Joint StatementNews ArticleSGO Statement
May 24, 2023

A platinum drug shortage in the U.S. was first reported to the FDA on February 10th, 2023. Please refer to the SGO Rapid Communique dated April 21st, 2023, for details and guidance regarding platinum dosing and sparing strategies. This communication provides guidance for treating patients with ovarian, fallopian tube and peritoneal cancers in the context of limited drug availability.

Hospital systems or similar organizations are encouraged to facilitate open and frequent communication among multi-specialty teams, including gynecologic, medical and radiation oncologists, pharmacists, infusion managers, advanced practitioners, and patient advocates. In doing so, the goal is to create institution- and population-specific strategies to overcome anticipated treatment challenges.

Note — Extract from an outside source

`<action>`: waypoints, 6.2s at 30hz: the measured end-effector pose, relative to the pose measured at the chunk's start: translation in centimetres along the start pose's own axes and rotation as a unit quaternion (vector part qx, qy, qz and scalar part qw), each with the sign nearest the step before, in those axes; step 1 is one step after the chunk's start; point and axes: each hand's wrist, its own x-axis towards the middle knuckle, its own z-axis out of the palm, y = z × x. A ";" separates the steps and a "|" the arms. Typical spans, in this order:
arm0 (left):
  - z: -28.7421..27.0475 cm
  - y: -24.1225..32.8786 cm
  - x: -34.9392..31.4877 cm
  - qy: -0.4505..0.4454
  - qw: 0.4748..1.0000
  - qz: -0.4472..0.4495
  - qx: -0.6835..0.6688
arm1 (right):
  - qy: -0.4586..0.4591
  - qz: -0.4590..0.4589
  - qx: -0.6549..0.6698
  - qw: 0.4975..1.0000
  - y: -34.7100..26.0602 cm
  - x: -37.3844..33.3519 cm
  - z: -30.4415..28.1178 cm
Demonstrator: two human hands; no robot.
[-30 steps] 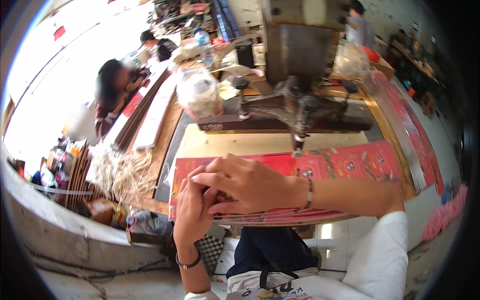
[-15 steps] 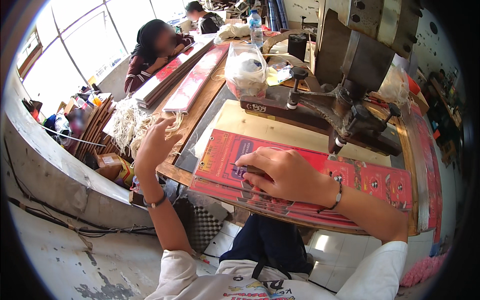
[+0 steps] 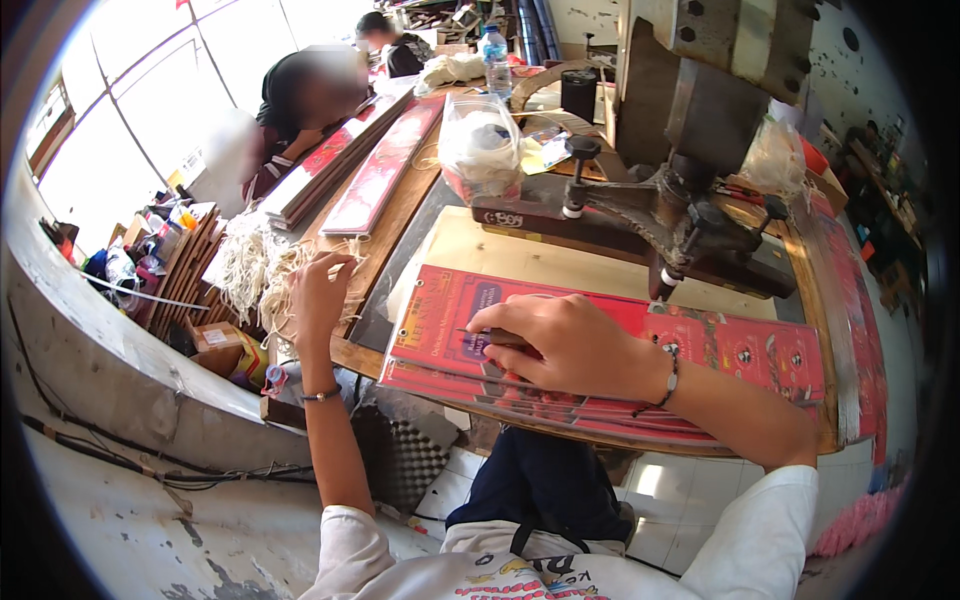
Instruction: The person threads a white string through pre-punched holes in a red poster, ties the ends together, and repeats this process with each poster in a stack.
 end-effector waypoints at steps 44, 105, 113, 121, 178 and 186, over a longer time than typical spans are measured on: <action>-4.4 14.7 -6.4 -0.102 0.985 -0.010 -0.136 | -0.056 0.072 -0.095 0.991 -5.8 -1.4 -12.4; -5.8 12.9 -9.5 -0.011 0.985 -0.009 -0.171 | 0.023 0.054 -0.109 0.992 -2.4 0.0 -4.0; -5.4 11.7 -8.2 -0.058 0.909 -0.098 -0.401 | 0.076 0.056 0.079 0.992 -0.6 6.3 0.4; -6.9 13.1 -7.9 -0.041 0.892 -0.065 -0.446 | 0.046 -0.001 0.100 0.994 1.1 5.5 2.3; -5.7 11.4 -5.6 -0.156 0.775 -0.077 -0.608 | 0.147 0.032 0.106 0.983 0.3 5.3 1.9; -2.5 9.2 -6.2 -0.144 0.744 -0.039 -0.652 | 0.102 0.072 0.053 0.991 -0.9 7.3 0.8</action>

Importantly, cancer care disparities may emerge or worsen in times of resource scarcity. As treatment recommendations are adjusted during this shortage, identifying patients at risk for experiencing structural barriers to care – and having a plan to mitigate those barriers – must be considered as part of each institution’s strategic plan. Therefore, the allocation of limited-supply drugs must be prioritized in a transparent and data-driven fashion to ensure thoughtful and equitable distribution. Additionally, considerable operational workflow resources must be facilitated by hospital leadership, administrators, pharmacists, and payors to ensure adequate and equitable patient care.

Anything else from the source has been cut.